■ What to work on ■
Which lines mention "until"? Show each one from the listing.

■ Information provided ■
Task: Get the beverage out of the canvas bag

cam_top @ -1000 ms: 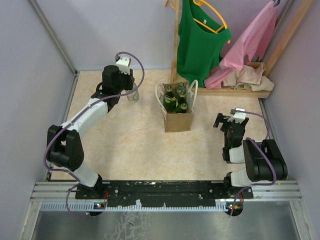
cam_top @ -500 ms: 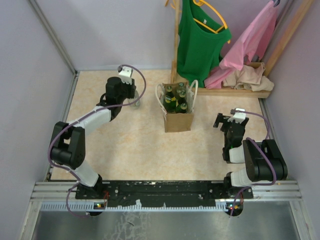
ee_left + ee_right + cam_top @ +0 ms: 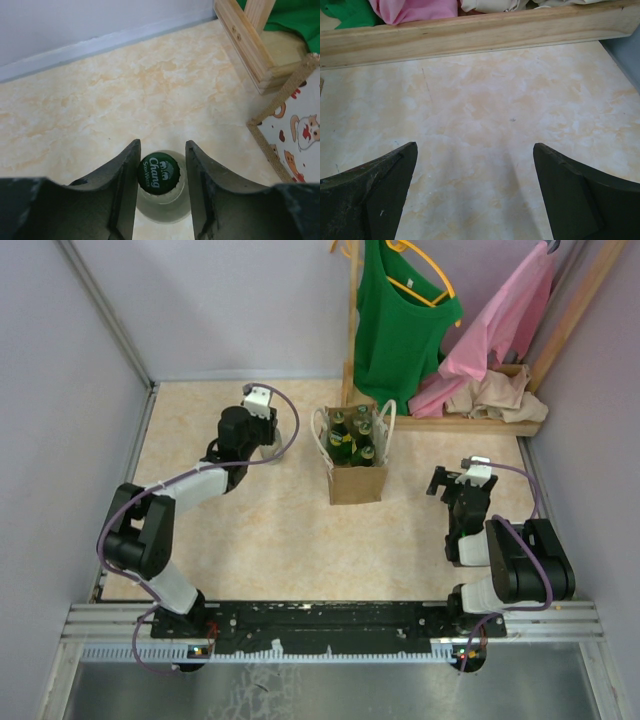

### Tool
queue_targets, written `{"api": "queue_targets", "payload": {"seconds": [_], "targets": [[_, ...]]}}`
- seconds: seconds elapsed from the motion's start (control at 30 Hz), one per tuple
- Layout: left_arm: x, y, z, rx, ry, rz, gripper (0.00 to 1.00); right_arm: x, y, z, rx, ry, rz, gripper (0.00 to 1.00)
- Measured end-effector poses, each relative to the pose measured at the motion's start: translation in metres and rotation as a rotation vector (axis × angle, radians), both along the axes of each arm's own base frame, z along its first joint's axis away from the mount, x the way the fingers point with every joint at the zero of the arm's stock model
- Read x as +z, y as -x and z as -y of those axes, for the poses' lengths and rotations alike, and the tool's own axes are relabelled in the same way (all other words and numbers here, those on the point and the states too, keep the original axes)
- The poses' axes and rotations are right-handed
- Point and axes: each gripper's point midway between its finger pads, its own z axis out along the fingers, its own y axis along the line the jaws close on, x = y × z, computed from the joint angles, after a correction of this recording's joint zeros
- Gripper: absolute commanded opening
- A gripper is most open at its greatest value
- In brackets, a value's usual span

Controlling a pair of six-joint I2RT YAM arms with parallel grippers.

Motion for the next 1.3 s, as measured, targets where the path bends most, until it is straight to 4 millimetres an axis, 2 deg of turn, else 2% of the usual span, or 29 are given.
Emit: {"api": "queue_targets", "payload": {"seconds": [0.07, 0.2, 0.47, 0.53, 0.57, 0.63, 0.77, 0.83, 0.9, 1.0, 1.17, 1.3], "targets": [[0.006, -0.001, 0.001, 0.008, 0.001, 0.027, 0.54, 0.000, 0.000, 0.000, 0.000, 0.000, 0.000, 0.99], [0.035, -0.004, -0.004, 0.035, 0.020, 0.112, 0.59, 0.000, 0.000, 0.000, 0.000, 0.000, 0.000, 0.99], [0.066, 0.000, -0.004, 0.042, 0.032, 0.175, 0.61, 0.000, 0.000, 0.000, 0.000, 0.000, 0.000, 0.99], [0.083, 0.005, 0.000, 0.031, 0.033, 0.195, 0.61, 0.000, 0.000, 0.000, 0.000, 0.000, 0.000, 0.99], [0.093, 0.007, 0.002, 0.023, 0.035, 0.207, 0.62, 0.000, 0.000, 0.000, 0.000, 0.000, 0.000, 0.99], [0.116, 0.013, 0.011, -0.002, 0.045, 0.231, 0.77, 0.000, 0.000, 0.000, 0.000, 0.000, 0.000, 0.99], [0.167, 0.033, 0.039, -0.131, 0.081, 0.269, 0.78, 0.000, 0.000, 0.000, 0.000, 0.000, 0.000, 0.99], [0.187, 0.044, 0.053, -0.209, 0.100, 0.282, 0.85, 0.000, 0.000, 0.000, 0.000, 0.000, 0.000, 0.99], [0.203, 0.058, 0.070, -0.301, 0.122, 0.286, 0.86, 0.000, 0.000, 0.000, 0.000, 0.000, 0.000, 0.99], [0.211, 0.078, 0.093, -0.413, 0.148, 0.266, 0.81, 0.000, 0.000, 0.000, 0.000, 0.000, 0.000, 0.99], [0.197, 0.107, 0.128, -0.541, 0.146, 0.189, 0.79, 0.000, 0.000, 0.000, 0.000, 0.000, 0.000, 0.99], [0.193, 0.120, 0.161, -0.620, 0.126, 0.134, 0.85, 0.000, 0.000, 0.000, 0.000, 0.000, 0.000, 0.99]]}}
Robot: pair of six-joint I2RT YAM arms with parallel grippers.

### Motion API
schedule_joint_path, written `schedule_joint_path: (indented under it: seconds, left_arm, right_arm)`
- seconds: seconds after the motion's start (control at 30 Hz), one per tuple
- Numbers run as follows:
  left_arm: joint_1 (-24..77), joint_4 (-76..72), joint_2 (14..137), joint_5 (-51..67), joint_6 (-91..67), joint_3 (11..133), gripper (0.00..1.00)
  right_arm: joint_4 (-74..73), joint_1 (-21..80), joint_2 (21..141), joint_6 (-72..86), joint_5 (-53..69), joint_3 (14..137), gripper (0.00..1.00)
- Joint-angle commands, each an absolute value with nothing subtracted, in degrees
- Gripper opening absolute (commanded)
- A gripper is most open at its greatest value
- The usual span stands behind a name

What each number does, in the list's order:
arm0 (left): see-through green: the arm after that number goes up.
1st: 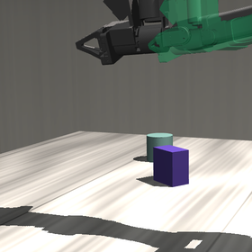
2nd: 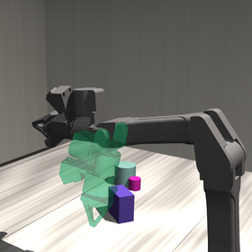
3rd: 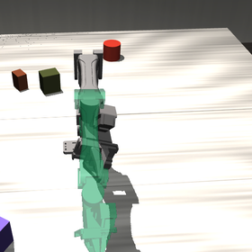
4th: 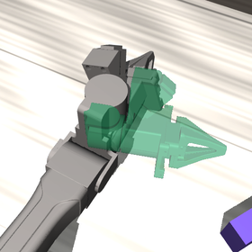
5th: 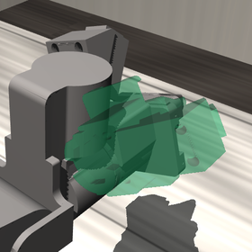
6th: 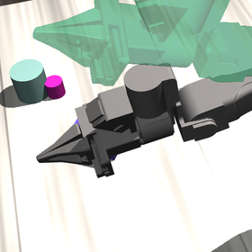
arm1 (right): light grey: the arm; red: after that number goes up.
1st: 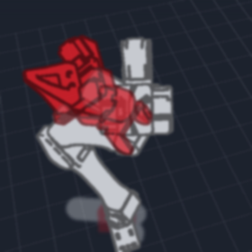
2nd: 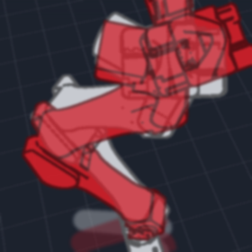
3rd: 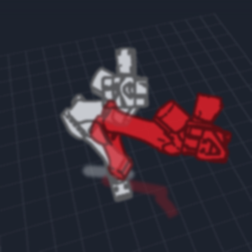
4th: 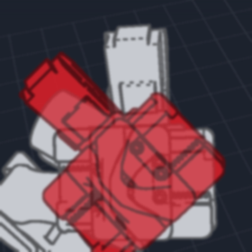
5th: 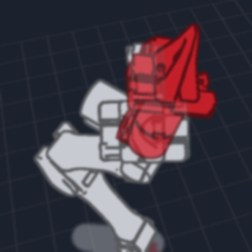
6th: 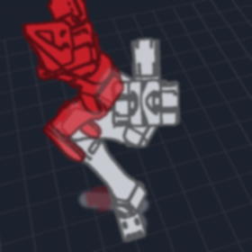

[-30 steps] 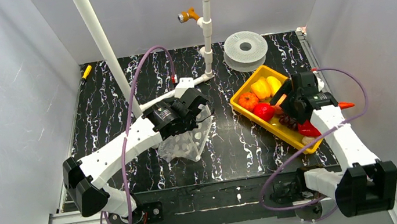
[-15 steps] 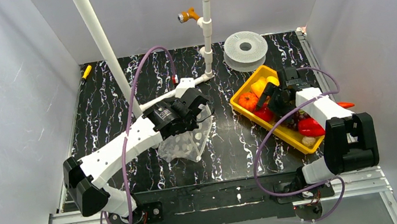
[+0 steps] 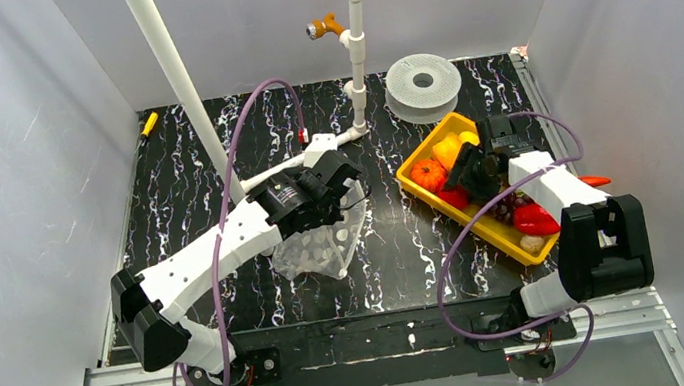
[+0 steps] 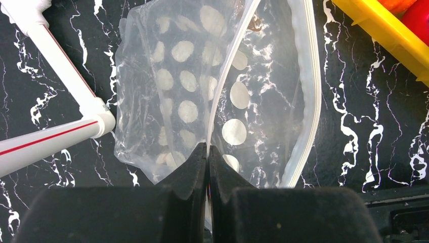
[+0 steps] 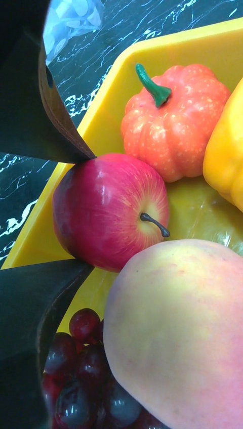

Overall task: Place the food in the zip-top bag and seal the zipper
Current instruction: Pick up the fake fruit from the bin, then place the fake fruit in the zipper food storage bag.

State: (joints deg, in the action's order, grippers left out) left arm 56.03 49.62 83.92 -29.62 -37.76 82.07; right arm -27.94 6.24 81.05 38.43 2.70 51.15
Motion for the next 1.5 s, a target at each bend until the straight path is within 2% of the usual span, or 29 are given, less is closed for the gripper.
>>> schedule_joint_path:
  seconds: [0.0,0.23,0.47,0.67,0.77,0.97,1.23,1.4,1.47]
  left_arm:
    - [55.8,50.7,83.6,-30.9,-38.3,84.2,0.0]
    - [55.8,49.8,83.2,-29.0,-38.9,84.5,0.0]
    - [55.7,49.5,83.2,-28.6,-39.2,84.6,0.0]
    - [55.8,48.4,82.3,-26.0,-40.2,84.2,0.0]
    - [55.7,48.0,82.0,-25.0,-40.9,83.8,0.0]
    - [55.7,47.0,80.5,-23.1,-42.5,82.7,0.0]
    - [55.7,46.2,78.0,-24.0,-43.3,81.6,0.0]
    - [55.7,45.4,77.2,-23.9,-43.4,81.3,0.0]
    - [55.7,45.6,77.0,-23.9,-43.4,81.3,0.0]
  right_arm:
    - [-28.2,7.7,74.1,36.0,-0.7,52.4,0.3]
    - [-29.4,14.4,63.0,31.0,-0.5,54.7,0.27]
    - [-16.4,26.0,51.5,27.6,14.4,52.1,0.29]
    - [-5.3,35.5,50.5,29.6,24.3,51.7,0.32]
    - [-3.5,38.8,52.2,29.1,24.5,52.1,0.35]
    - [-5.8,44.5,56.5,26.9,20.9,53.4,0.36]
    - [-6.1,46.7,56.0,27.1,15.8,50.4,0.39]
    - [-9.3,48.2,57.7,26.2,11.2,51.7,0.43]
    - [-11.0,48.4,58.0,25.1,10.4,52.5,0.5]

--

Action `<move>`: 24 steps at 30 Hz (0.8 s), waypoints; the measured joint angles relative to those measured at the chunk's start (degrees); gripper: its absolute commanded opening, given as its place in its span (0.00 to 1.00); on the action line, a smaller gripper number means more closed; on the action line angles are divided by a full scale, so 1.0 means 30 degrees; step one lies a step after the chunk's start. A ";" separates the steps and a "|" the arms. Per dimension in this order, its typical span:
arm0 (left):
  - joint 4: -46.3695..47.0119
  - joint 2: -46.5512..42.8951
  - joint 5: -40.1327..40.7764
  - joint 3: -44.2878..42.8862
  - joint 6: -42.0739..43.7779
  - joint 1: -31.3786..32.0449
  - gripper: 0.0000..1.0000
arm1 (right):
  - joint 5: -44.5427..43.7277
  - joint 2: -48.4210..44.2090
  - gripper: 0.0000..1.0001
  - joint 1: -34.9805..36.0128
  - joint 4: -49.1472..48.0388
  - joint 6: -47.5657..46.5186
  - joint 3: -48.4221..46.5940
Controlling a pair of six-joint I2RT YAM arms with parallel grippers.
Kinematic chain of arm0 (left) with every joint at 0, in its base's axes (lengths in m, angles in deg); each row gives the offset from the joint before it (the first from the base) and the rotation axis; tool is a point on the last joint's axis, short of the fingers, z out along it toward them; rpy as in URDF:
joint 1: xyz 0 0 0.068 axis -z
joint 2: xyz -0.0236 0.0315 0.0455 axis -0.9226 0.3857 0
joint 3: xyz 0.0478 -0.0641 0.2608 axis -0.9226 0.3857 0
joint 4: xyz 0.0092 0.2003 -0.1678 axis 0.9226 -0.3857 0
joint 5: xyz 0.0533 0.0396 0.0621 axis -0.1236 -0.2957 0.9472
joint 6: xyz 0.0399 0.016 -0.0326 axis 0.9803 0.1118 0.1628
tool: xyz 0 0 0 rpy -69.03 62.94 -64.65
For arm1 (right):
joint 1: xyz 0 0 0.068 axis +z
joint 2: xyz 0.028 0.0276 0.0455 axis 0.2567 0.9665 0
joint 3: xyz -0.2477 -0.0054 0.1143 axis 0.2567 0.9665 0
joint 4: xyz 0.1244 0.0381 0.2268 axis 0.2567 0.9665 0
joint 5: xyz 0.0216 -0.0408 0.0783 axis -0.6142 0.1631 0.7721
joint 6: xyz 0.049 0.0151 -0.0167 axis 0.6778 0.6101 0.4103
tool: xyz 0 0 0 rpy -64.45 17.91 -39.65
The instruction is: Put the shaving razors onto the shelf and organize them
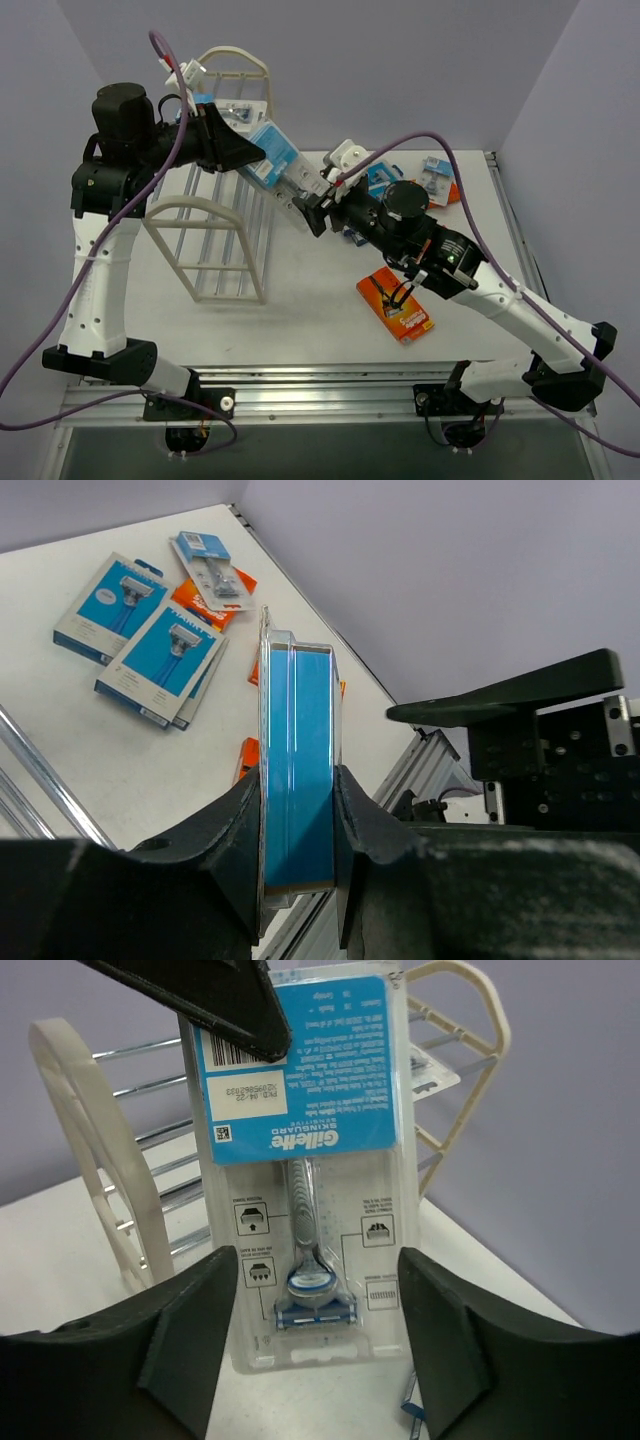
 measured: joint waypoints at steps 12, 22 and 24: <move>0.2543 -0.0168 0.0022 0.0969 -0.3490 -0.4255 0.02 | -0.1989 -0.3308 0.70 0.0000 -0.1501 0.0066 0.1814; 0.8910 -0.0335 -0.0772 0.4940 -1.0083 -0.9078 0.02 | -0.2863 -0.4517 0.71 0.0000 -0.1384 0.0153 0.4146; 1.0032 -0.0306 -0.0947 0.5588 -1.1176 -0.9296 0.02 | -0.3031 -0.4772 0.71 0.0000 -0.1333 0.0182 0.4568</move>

■ Finished task ■
Motion for the next 1.3 s, as measured, targets where the path bends most, until it is straight to 4 millimetres an axis, 2 deg of turn, else 2% of the usual span, or 29 are given.
Motion for the next 1.5 s, a target at each bend until the straight path is within 2% of the usual span, or 29 are given, less is closed for the gripper.

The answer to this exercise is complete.